Hi, good morning. Thanks, everybody. Maybe this is I want to go back to the margin performance in the quarter was very good, you know, across both segments. Obviously, you've seen or for the consolidated level. But if we look at both segments, I was hoping maybe you could talk a little bit about the puts and takes of the margin performance. I know your analyst that you walked through several levers to achieve, you know, ultimately, your 16% plus target, you know, pricing project selection and the like. So maybe if you could just talk about, you know, the underlying puts and takes and your path to achieve some of those to achieve that target and levers to get there. Thank you.
Yeah, I'm happy to give you a little bit of color there, Stephanie. Your takes are on margin in the quarter. So our margin performance on inspection service and monitoring was strong.

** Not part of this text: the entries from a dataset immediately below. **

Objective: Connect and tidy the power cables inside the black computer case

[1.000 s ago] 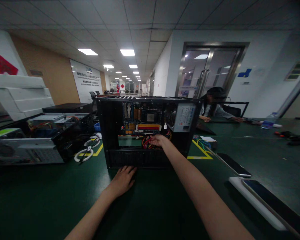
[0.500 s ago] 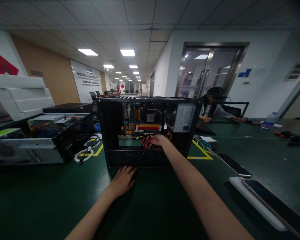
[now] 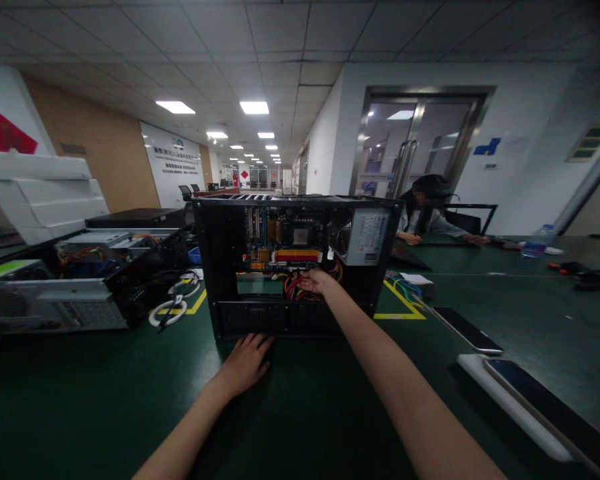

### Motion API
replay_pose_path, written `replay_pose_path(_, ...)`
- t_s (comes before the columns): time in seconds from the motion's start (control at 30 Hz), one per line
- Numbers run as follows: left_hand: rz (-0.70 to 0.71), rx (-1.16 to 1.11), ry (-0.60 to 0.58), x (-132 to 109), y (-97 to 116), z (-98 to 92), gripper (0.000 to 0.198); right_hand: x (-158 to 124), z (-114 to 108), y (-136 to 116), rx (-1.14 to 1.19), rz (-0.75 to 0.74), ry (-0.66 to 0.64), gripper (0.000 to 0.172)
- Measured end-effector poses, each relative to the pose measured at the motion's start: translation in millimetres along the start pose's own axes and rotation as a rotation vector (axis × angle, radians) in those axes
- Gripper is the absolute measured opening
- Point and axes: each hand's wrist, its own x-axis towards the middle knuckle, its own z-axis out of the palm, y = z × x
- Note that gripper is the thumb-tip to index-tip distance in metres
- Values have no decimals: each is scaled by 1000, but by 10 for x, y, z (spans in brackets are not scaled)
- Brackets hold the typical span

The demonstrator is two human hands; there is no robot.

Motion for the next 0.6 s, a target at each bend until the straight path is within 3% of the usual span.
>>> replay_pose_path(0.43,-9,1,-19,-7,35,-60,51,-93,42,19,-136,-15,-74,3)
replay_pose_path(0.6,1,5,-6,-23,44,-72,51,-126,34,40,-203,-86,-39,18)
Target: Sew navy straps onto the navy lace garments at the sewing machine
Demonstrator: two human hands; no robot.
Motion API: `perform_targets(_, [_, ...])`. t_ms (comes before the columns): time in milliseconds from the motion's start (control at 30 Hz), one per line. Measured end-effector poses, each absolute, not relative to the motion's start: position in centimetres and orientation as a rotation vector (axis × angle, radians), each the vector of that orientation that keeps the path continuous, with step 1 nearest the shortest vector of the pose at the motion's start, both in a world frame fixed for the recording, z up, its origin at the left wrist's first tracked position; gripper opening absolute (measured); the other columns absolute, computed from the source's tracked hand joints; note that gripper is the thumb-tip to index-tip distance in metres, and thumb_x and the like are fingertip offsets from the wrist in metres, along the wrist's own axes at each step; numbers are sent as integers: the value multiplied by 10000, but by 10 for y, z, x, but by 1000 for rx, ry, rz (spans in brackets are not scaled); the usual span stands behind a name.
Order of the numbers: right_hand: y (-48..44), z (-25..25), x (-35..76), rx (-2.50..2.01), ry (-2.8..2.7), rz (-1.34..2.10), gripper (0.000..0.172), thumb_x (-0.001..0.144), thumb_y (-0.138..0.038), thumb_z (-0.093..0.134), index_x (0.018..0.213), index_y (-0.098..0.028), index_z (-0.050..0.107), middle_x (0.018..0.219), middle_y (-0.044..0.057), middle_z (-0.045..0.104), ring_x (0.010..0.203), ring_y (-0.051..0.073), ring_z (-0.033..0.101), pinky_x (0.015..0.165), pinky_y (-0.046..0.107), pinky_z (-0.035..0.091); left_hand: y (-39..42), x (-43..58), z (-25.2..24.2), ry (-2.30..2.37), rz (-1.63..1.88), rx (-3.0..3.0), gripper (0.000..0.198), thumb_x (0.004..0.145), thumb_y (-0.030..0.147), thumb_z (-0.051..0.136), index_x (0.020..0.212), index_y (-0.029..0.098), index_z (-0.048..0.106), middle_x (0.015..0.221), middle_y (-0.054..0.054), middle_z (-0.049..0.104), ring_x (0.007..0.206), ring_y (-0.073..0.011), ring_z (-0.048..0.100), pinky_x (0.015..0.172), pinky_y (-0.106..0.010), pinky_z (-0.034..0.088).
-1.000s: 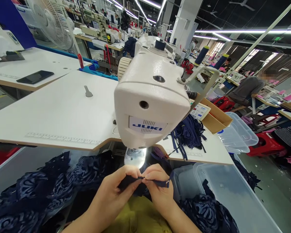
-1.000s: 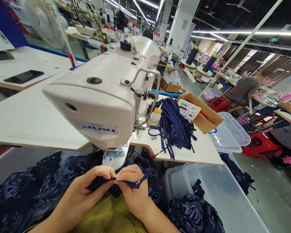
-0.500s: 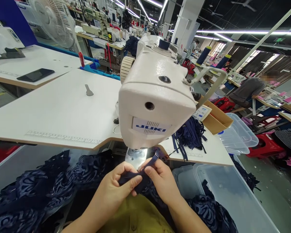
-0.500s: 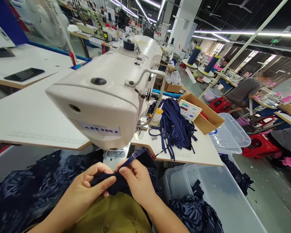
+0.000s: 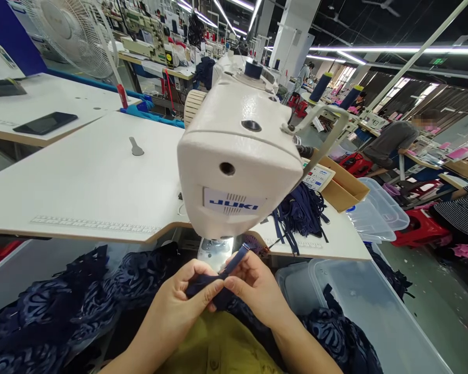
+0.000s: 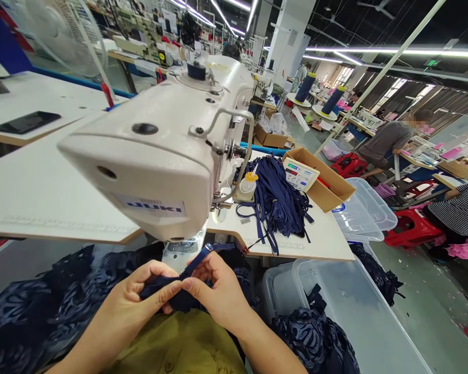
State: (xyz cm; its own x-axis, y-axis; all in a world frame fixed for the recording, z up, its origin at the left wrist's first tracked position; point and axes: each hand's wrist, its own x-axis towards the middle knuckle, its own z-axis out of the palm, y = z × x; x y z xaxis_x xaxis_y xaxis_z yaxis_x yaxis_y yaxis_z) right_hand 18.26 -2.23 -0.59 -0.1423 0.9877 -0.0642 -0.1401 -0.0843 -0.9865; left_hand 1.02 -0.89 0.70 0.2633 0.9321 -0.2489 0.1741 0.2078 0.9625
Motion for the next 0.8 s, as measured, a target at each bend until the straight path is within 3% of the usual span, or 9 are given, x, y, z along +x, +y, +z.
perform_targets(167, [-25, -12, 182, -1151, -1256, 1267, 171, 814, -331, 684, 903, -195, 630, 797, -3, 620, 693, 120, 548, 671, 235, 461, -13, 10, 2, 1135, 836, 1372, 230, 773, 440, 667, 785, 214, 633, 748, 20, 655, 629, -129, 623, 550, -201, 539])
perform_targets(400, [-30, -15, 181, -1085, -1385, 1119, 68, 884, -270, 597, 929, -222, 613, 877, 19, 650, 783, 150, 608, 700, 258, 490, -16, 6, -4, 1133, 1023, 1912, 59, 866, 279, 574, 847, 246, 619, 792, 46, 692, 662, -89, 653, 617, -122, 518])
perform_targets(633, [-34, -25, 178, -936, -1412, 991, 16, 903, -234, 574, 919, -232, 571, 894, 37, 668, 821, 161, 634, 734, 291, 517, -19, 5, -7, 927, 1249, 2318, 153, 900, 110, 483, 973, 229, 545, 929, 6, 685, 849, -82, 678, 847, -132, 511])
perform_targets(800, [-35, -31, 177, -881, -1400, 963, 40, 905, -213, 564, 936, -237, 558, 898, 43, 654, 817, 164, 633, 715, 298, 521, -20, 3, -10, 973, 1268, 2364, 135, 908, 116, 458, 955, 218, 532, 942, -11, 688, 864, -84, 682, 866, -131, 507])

Continues to be we're able to get margin accretive price and that price is part of the business. We were able to get good leverage out of our fixed cost base during the quarter, partially due to the strong organic revenue growth. So that was a positive. We talked a little bit about rising material costs and we've talked a lot over the last couple of quarters about how our business is able to protect itself at the time of proposal and being able to capture the dollar value of rising material costs. And we believe the business did a good job of doing that during the quarter. But that did have a little bit of margin erosion during the quarter. So I think, you know, when you talk about the service mix, you talk about discipline project and customer selection, getting leverage, receiving progress in all of those areas in our past at 13 and now 16% adjusted even on margin.

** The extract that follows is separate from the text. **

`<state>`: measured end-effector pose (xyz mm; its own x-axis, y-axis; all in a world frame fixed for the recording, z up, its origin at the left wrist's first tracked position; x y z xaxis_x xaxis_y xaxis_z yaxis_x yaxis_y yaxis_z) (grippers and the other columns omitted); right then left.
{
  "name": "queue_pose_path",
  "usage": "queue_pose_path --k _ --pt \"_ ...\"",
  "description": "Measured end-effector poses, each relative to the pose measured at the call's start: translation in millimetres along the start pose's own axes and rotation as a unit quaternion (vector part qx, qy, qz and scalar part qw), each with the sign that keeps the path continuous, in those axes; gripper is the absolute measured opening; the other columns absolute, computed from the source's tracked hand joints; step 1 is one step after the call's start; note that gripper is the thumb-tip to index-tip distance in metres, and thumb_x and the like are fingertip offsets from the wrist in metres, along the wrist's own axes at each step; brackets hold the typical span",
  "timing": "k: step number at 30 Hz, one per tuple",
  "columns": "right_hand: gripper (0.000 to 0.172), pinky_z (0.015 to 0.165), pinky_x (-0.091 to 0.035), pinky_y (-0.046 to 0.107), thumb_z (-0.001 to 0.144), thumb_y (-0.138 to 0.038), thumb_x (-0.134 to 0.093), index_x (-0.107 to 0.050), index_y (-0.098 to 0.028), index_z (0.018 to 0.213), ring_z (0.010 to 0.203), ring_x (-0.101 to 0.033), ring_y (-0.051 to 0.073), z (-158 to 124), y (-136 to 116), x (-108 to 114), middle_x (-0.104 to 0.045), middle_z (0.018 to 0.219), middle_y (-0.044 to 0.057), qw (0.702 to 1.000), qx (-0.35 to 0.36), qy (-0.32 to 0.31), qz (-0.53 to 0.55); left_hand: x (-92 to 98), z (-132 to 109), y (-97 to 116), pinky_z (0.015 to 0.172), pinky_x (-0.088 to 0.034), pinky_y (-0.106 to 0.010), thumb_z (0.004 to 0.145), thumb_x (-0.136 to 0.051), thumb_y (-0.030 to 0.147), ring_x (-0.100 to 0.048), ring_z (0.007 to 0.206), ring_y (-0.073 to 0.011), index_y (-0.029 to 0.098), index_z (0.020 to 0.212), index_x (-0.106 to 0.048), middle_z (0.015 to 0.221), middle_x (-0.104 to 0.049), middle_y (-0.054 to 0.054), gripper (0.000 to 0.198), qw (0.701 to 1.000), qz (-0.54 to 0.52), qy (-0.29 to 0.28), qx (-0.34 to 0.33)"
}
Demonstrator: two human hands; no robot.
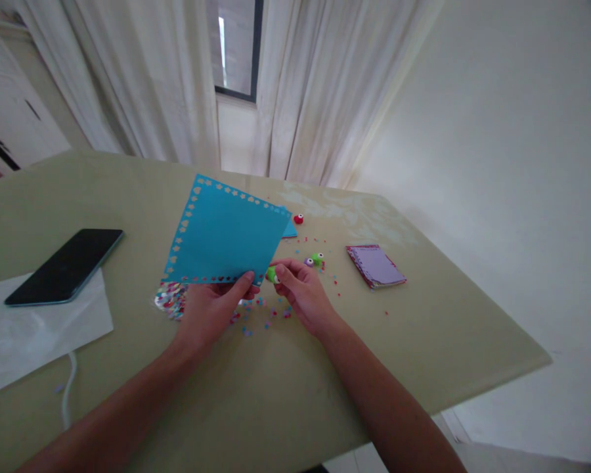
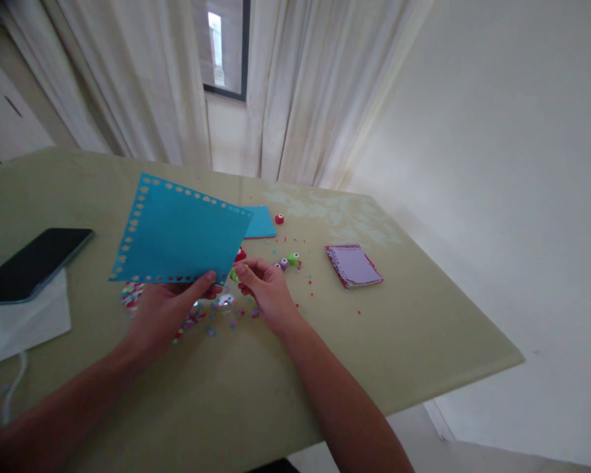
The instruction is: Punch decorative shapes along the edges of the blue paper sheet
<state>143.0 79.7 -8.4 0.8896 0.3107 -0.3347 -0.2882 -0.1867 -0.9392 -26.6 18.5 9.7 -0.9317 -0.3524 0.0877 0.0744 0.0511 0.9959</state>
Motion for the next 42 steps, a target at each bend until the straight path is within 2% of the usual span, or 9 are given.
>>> queue_pose_path --k 4,9,14,17,22,27,33,37,42 --pt "0.05 0.065 -0.045 0.027 0.065 -0.059 -0.1 -0.078 -0.021 0.089 0.065 -0.056 0.011 -0.5 1.5 -1.8 -0.069 0.078 -0.002 1.0 -0.006 -0.006 0.022 -3.7 -2.5 -2.7 0.058 -0.06 -0.032 0.078 -0.08 0.054 -0.08 0.068 -0.0274 0.019 0.082 -0.081 0.076 -0.083 -0.008 0.036 1.0 0.006 -0.016 -0.002" --pt "0.049 0.071 -0.051 0.027 0.061 -0.051 -0.103 -0.078 -0.022 0.092 0.071 -0.063 0.012 -4.2 -2.1 -3.1 -0.073 0.085 -0.001 0.999 -0.022 0.0 0.032 -3.6 -2.6 -1.1 0.059 -0.061 -0.033 0.079 -0.079 0.054 -0.079 0.067 -0.0274 0.019 0.083 -0.081 0.076 -0.083 -0.008 0.036 1.0 0.01 -0.021 -0.011" --pt "0.046 0.06 -0.041 0.025 0.064 -0.048 -0.102 -0.08 -0.021 0.095 0.064 -0.056 0.01 -4.6 -3.3 -2.9 -0.069 0.076 -0.002 0.999 -0.026 0.005 0.037 -2.3 -0.3 3.9 0.059 -0.06 -0.032 0.079 -0.078 0.053 -0.078 0.066 -0.0268 0.019 0.078 -0.079 0.074 -0.082 -0.007 0.033 0.999 0.024 -0.016 -0.036" --pt "0.047 0.059 -0.039 0.025 0.065 -0.049 -0.101 -0.082 -0.021 0.098 0.063 -0.051 0.009 -3.0 -3.4 -1.7 -0.068 0.075 -0.003 0.999 -0.011 0.01 0.036 -1.4 -0.8 7.7 0.06 -0.06 -0.032 0.078 -0.079 0.051 -0.078 0.067 -0.0267 0.02 0.079 -0.078 0.074 -0.082 -0.006 0.031 0.999 0.025 -0.006 -0.041" --pt "0.046 0.066 -0.045 0.025 0.066 -0.049 -0.101 -0.081 -0.023 0.099 0.072 -0.059 0.01 -2.7 -4.9 0.1 -0.074 0.085 -0.002 1.0 0.009 0.016 0.02 -4.0 -3.6 13.6 0.062 -0.061 -0.032 0.077 -0.078 0.046 -0.077 0.067 -0.0256 0.02 0.079 -0.076 0.073 -0.081 -0.006 0.027 0.999 0.014 -0.018 -0.046" --pt "0.047 0.075 -0.052 0.028 0.063 -0.046 -0.103 -0.078 -0.023 0.096 0.077 -0.066 0.013 -4.2 -2.8 0.1 -0.075 0.087 -0.002 0.999 -0.017 0.013 0.033 -3.7 -4.1 12.4 0.049 -0.052 -0.029 0.076 -0.077 0.047 -0.07 0.055 -0.0227 0.02 0.075 -0.074 0.066 -0.078 -0.005 0.027 0.999 0.022 -0.022 -0.035" --pt "0.045 0.064 -0.044 0.025 0.068 -0.048 -0.1 -0.08 -0.023 0.099 0.067 -0.057 0.01 -2.0 -5.6 2.5 -0.071 0.079 -0.003 1.0 0.013 0.015 0.016 -6.4 -4.9 15.2 0.048 -0.051 -0.03 0.076 -0.076 0.047 -0.067 0.053 -0.023 0.023 0.067 -0.071 0.057 -0.072 -0.003 0.026 0.999 0.013 -0.041 -0.032" --pt "0.046 0.068 -0.048 0.026 0.066 -0.049 -0.101 -0.08 -0.023 0.098 0.072 -0.062 0.011 -0.9 -4.2 3.6 -0.076 0.086 -0.001 1.0 0.009 0.019 0.019 -6.8 -4.8 13.5 0.049 -0.05 -0.029 0.076 -0.074 0.048 -0.065 0.052 -0.0204 0.022 0.064 -0.071 0.059 -0.073 -0.003 0.029 0.998 0.02 -0.047 -0.032" --pt "0.048 0.069 -0.051 0.026 0.062 -0.046 -0.103 -0.079 -0.022 0.097 0.074 -0.067 0.013 -3.2 -1.3 1.0 -0.079 0.091 0.0 0.998 -0.034 0.015 0.05 -5.6 -3.1 7.9 0.049 -0.047 -0.029 0.078 -0.074 0.051 -0.059 0.048 -0.0181 0.021 0.06 -0.073 0.058 -0.073 -0.003 0.036 0.997 0.045 -0.05 -0.029"
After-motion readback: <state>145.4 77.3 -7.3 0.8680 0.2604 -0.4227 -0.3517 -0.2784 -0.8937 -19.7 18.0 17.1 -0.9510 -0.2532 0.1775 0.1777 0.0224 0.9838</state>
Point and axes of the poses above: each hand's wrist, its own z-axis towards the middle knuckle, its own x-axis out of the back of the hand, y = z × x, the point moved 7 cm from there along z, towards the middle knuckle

Great, very helpful. And then just one quick follow up. Is there any chance you can give a bit of an update on the systems investment that you called out at the analyst day, how it's progressing those BARs, anything you can call out on that. Thank you.
Yeah, absolutely. You know, I'm sure you saw in the release the spend on the system and business enablement in the quarter. What I say is, those are difficult, challenging business led projects. But the team is performing and executing well. And I've been particularly impressed with the way that that team is working closely to make sure that the voices of our branch company and field leaders is heard each and every step along the way. So so really good progress on that. The team is committed. They're executing well and we feel good about where that work is.
Got it. Thank you. Appreciate it.
Thanks, Stephanie.
And that concludes our Q&A session. I will move the conference back over to Dr. Fetcher. Our President and CEO for closing remarks.
Thank you. In closing, I would like to thank all our team members for their continued support and dedication to our business. I'm truly grateful for what each and every one of you do on a daily basis. I would also like to thank our long term shareholders, as well as those that have recently joined us for their support. We appreciate your ownership of API and look forward to updating you on our progress throughout the remainder of the year. Thank you, everybody.
Ladies and gentlemen, that concludes today's call. Thank you, everyone, for joining. You may now disconnect.